## Directions
List all lines of the data that include the string "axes".

%%

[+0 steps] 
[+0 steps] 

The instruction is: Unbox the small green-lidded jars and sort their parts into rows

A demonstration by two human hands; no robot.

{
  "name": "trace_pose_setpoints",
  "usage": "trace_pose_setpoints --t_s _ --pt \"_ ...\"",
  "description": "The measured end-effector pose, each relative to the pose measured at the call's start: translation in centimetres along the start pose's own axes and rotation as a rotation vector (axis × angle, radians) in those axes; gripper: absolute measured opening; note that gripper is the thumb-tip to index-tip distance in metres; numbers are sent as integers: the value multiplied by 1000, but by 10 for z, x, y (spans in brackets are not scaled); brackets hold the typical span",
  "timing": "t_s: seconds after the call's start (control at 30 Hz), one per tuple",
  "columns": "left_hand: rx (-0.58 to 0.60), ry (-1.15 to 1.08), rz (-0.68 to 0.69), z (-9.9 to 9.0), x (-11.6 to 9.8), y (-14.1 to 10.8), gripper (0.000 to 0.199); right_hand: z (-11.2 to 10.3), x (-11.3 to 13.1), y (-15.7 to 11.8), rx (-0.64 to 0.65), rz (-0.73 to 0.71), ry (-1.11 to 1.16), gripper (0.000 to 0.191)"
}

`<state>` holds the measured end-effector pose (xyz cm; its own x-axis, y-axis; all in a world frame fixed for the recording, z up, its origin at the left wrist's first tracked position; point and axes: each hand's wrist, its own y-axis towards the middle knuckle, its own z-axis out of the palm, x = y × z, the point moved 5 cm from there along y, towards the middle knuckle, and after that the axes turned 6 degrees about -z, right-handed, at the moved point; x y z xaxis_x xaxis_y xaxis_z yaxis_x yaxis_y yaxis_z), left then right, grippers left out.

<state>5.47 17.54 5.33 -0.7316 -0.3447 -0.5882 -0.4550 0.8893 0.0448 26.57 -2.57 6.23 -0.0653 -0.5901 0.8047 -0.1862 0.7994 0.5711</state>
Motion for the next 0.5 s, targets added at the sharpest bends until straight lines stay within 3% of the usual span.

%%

## Solution
  "description": "The measured end-effector pose, each relative to the pose measured at the call's start: translation in centimetres along the start pose's own axes and rotation as a rotation vector (axis × angle, radians) in those axes; gripper: absolute measured opening; note that gripper is the thumb-tip to index-tip distance in metres; numbers are sent as integers: the value multiplied by 1000, but by 10 for z, x, y (spans in brackets are not scaled); brackets hold the typical span",
`<state>` holds the measured end-effector pose (xyz cm; its own x-axis, y-axis; all in a world frame fixed for the recording, z up, its origin at the left wrist's first tracked position; point and axes: each hand's wrist, its own y-axis towards the middle knuckle, its own z-axis out of the palm, x = y × z, the point moved 5 cm from there along y, towards the middle knuckle, and after that the axes turned 6 degrees about -z, right-handed, at the moved point; x y z xaxis_x xaxis_y xaxis_z yaxis_x yaxis_y yaxis_z), left then right, grippers left out.

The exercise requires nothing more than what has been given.